I felt Eddie half-turn. “Yeah, they’re trying, but we’re leaving them in the dust.” To my gunfire-deafened ears his words sounded distant and muffled.

“Are you all right?” I asked next, because Eddie had just shot someone, and that is never easy to handle. I glanced at the blood on the blade. It was rippling under the wind created by our speed.

He was quiet for a few moments and then yelled, “They cut up my friends. They had it coming. So yeah. Yeah, I’m fine.” The logic didn’t exactly track, but if it kept him calm and functioning I was all for it.

Then the strange red/orange light was blotted out by something huge overhead. We both looked up, and Eddie screamed.

I had the impression of darkness and thousands of tiny eyes. But I wasn’t sure what I’d actually seen because there was a wavering all around the creature that made it hard to focus. It seemed to be flat and large and black, as if a stingray the size of a basketball court had taken to the air. I thrust the sword point up toward the sky, hoping maybe that would hold it at bay. It felt pathetic, and I felt stupid for even trying it.

A high-pitched keening began. It seemed to resonate in my bones. I took us off the road, but the creature stayed with us and the keening became even more piercing.

It’s tracking us. Marking where we are. Summoning others.

It was a guess, but it felt right, and I hated that it felt right. I was thinking frantically. I had to touch that thing, kill it before any more monsters arrived. My mind seemed to be chattering as it flipped from thought to thought, and then I remembered sitting on the window seat of my bedroom in Newport reading
The Lord of the Rings
.

I had to let go of the handlebar, but we stayed upright as I sheathed the sword. The engine coughed, the bike shook as the smooth flow of gas stopped, and then the engine died. We rolled a few more feet, and then I threw down the kickstand.

“What are you doing?” Eddie was almost sobbing.

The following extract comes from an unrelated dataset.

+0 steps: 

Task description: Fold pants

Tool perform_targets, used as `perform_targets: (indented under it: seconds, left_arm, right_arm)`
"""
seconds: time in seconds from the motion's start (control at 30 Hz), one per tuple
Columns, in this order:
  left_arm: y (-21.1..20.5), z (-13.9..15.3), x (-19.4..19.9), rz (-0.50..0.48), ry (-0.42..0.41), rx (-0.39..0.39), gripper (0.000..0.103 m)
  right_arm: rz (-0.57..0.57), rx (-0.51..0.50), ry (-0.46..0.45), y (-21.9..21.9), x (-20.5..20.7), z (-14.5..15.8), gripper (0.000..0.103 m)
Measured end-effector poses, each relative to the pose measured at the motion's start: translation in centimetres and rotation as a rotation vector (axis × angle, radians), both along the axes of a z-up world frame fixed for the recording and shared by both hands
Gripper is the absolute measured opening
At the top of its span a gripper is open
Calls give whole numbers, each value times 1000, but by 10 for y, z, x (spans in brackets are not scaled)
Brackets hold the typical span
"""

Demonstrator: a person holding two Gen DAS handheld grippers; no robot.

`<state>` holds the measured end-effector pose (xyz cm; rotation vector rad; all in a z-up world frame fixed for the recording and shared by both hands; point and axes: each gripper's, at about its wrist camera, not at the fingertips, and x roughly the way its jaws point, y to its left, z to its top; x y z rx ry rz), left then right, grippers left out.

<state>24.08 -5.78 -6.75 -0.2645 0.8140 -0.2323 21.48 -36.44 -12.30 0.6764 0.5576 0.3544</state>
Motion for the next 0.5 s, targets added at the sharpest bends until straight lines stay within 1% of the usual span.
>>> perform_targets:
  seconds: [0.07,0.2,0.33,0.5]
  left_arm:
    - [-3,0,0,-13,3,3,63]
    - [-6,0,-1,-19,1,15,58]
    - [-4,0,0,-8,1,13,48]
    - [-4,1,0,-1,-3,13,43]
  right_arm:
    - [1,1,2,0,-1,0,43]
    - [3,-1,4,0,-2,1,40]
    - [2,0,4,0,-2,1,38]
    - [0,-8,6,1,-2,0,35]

“Run!” And I gave him a hard shove.

Eddie practically fell off the bike. I grabbed his arm and started running toward an opening in the trees. There was a small meadow just beyond it. The seared grass brushed like blades against the leather of my chaps. The shadow hung over us. Eddie was in bunny mode, and he didn’t respond to my tugging at his arm, trying to stop him. I didn’t have a choice, I kicked his feet out from under him. The young man face-planted in the dirt and dead grass, and I threw myself down on top of him.

“Come on, come on down, you bastard. Squat on us!”

“No! No! I don’t want it to come down! Are you fucking nuts!” Eddie was crying.

I really wished I had time to explain, but the creature was spiraling closer. I waited, and tried to appear shattered and terrified and hopeless. It didn’t require much acting. I had my right hand resting against the base of the hilt. The air was filled with a hot metallic scent. I risked a glance. It was close.

I waited a few more seconds, then leaped to my feet while at the same time drawing the sword. I took three running steps and launched myself into the air, arm and blade extended. I pushed it so hard that I felt my shoulder catch and twinge.

The blade was frothing light like the biggest Roman candle ever made. The foible connected. There was a jar that shook my arm and slammed into my side, and then the resistance was gone, and the blade sank deep into the shadow. There was the thunder of sound like a sonic boom directly overhead, and the thing was gone.

I failed to stick the landing. I staggered and fell onto my back. I gripped the hilt so tightly that my fingers cramped, but I didn’t drop the sword. The light from the blade shot into the air. The clouds burned away, and normal sunlight poured through the hole in the clouds. For an instant I just lay there trying to catch my breath and taking joy in the touch of sun.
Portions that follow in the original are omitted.